UK rail strikes: Who is RMT leader Mick Lynch?


Britain is facing the largest series of rail strikes the country has seen for 30 years, with around 40,000 members of the National Union of Rail, Maritime and Transport Workers (RMT) walking out for three days in a dispute over pay, jobs and conditions.

Staff employed by Network Rail and 13 train operators downed tools on Tuesday to demand improved terms, leaving usually-bustling stations across the UK deserted as commuters packed the roads to get to work by car and bus while others returned to home working as they had in the pandemic.

Talks resume on Wednesday but further industrial action is planned for Thursday and Saturday in the event that no agreement can be found, threatening to bring chaos to a wide range of events, from Glastonbury Festival to the by-elections at Tiverton & Honiton and Wakefield, the England vs New Zealand test match in Leeds, Armed Forces Day celebrations and gigs by the Rolling Stones and Elton John.

The man at the centre of the dispute is RMT general-secretary Mick Lynch, who has called the strikes a “mess created by [transport secretary] Grant Shapps and government policy” and insisted his members had no alternative as they pursue a seven per cent pay rise in line with the escalating cost of living.

“Railway workers have been treated appallingly and despite our best efforts in negotiations, the rail industry, with the support of the government, has failed to take their concerns seriously,” he has said.

“We have a cost of living crisis, and it is unacceptable for railway workers to either lose their jobs or face another year of a pay freeze when inflation is at 11.1 per cent and rising.
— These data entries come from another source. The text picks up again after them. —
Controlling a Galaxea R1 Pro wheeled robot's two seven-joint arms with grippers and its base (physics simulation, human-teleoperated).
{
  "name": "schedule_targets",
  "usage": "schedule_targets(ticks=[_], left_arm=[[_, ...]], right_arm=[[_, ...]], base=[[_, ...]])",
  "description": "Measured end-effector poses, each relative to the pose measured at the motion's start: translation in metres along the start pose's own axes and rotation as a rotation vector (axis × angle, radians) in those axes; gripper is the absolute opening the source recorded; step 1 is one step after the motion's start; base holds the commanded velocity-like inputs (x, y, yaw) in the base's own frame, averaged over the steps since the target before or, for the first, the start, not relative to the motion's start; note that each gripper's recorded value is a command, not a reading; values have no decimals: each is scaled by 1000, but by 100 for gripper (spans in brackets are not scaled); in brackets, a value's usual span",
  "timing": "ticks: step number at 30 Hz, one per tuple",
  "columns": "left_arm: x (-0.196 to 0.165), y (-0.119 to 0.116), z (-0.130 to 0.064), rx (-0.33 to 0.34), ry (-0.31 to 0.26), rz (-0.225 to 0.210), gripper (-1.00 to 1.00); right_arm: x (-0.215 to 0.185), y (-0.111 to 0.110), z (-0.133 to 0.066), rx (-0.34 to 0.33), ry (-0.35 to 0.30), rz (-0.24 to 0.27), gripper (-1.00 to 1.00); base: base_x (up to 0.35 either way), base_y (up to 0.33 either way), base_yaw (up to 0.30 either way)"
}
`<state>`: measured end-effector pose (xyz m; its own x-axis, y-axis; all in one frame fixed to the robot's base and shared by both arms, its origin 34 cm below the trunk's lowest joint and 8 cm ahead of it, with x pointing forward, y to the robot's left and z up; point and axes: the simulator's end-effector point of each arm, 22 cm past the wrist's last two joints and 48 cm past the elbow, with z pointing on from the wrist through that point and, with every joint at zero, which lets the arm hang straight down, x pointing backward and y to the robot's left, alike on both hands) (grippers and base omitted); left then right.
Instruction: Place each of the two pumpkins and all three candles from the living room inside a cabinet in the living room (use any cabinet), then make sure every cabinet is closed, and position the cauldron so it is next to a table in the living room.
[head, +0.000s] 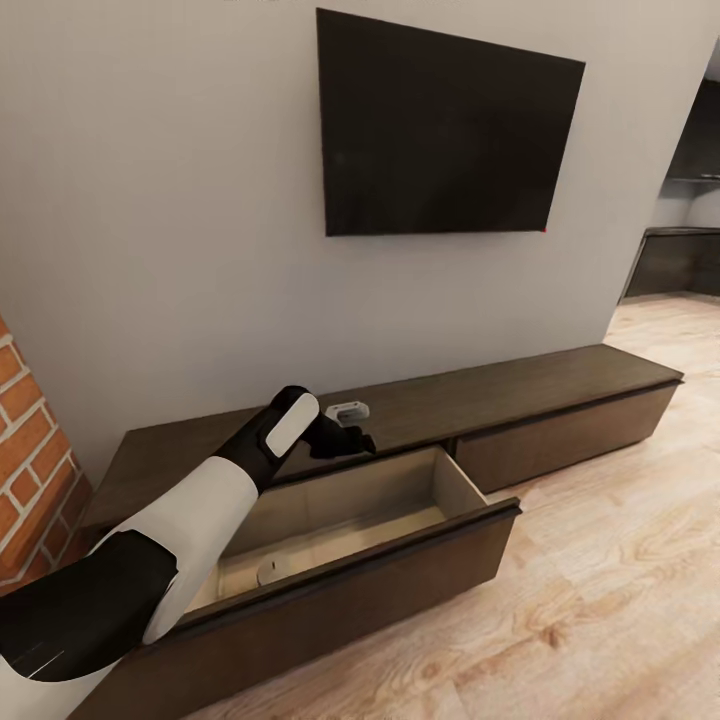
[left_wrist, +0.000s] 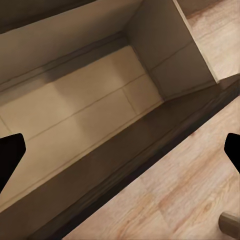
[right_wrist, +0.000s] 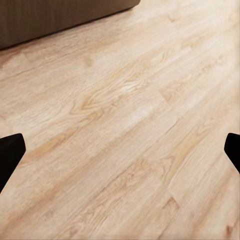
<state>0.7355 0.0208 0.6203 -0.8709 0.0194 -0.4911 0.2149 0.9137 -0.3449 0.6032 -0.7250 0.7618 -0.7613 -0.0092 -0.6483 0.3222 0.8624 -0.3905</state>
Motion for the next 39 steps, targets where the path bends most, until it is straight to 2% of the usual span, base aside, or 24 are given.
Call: schedule_targets(ticks=[4,10,15,23,33,39], left_arm=[[0,1,1,0,1,-1,100],[2,2,4,-1,6,-3,100],[3,5,7,0,11,-9,100],[4,7,12,3,18,-18,100],[6,8,16,6,24,-23,100],[1,4,12,12,9,-14,100]], right_arm=[[0,0,1,2,2,-2,100],[14,0,11,0,41,10,100],[19,13,20,-20,59,11,100],[29,25,32,-38,92,17,100],[37,29,40,-45,115,21,100],[46,36,45,-63,137,34,100]], base=[[-200,0,-42],[-289,0,-162],[-308,0,-205],[-310,0,-236],[-310,0,-260],[-309,0,-289]])
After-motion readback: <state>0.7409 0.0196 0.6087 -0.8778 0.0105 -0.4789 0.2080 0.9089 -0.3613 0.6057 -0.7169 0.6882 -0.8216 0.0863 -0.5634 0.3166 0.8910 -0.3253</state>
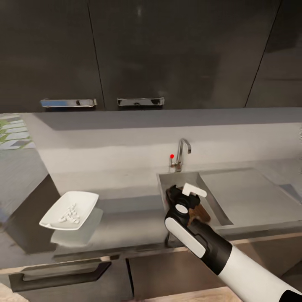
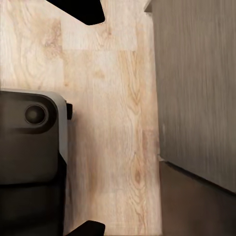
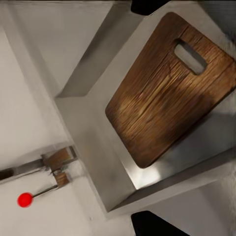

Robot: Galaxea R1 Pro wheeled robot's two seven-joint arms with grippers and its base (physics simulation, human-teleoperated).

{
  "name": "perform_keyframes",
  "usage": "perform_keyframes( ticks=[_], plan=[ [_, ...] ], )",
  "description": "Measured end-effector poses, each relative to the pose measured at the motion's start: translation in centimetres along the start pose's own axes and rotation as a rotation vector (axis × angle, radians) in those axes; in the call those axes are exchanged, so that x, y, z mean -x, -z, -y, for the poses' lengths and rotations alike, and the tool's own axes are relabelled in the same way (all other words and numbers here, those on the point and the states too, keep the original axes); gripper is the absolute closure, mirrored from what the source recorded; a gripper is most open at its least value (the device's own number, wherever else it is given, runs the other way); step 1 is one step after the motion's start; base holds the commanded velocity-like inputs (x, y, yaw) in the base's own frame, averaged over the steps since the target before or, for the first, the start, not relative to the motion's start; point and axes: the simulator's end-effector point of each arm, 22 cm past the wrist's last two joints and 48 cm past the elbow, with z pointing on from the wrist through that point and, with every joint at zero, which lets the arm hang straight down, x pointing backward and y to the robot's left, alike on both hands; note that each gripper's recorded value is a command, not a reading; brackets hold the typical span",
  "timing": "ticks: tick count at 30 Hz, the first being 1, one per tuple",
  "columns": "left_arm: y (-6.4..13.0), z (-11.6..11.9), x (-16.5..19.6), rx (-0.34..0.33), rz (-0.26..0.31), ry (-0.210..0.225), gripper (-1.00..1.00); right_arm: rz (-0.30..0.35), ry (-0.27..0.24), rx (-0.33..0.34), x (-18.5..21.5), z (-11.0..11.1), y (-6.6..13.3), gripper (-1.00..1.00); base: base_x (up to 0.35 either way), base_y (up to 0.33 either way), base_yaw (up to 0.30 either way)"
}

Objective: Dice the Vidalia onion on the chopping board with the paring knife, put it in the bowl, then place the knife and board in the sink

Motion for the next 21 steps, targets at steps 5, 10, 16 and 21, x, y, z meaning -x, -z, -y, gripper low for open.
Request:
perform_keyframes(
  ticks=[5, 10, 16, 21],
  plan=[
    [0.0, 0.0, 0.0, 0.0, 0.0, 0.0, -1.0, 0.004, 0.006, 0.001, 0.0, 0.1, 0.0, -1.0, -0.338, 0.0, 0.0],
    [0.0, 0.0, 0.0, 0.0, 0.0, 0.0, -1.0, 0.006, 0.022, 0.012, -0.3, -0.2, 0.3, -1.0, -0.338, 0.0, 0.0],
    [0.0, 0.0, 0.0, 0.0, 0.0, 0.0, -1.0, 0.013, 0.027, 0.01, -0.7, 0.3, 0.1, -1.0, -0.338, 0.0, 0.0],
    [0.0, 0.0, 0.0, 0.0, -0.001, 0.0, -1.0, 0.053, 0.079, 0.052, -2.4, 0.3, 0.9, -1.0, -0.338, 0.0, 0.0]
  ],
)
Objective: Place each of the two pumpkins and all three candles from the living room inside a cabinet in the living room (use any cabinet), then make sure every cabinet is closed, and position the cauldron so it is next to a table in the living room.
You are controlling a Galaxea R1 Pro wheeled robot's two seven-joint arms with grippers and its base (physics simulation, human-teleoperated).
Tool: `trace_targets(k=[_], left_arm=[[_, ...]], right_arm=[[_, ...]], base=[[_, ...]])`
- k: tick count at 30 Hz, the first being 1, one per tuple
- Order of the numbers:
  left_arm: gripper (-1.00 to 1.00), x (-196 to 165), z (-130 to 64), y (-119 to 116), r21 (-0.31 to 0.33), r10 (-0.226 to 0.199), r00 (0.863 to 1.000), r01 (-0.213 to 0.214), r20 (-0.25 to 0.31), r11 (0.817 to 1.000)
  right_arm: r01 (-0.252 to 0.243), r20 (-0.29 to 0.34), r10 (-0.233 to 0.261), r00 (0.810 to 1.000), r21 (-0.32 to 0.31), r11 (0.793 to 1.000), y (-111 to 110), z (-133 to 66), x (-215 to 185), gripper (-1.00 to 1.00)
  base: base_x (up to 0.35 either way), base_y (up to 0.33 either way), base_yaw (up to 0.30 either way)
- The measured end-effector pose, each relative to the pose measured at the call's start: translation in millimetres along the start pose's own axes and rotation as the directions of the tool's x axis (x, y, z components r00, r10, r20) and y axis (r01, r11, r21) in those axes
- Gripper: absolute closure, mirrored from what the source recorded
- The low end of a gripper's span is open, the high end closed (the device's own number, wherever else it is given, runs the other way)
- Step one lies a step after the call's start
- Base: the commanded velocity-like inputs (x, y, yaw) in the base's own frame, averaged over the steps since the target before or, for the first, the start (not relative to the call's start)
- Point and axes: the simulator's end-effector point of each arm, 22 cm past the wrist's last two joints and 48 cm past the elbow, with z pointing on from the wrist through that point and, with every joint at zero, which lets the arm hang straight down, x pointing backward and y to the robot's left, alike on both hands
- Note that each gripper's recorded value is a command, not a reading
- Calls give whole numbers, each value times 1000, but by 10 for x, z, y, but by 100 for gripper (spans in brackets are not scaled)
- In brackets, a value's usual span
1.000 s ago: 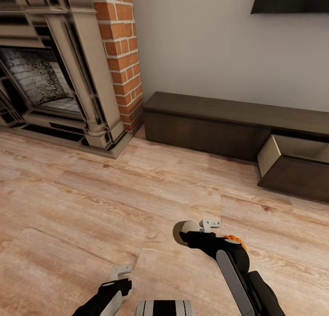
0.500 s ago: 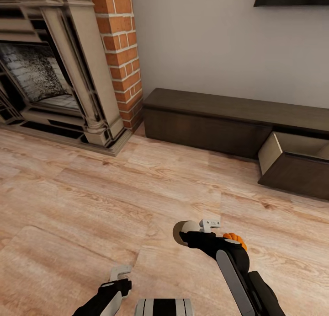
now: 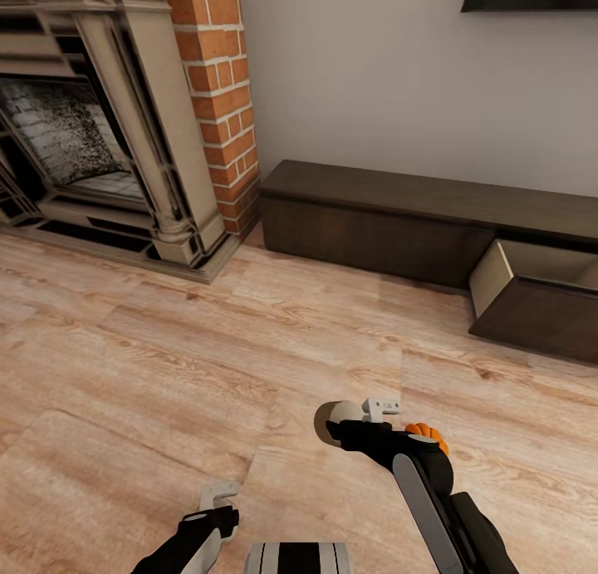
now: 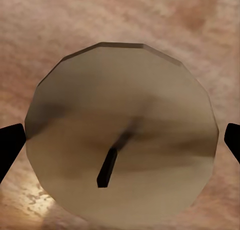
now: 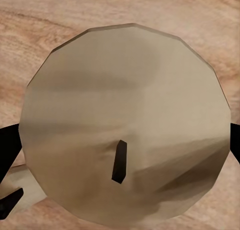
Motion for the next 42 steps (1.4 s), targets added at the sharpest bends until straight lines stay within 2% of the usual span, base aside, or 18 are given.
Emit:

Our union will now embark on a sustained campaign of industrial action which will shut down the railway system.”

To promote and explain his cause, the veteran trade unionist has carried out a media blitz in recent days, during which he has served up a well-deserved roasting to some of Britain’s most prominent news anchors and politicians.

Speaking to Sky News’s Sophy Ridge on Sunday, Mr Lynch was asked whether the strikes amounted to “class war” and he answered, very reasonably: “There’s a class aspect to everything in the economy.

“There are lower paid people and there are wealthy people in this society and what’s wrong in this society is that there is an imbalance between the people that do the work to keep this country going, who create the wealth of our civilisation and don’t get a fair share of that wealth because…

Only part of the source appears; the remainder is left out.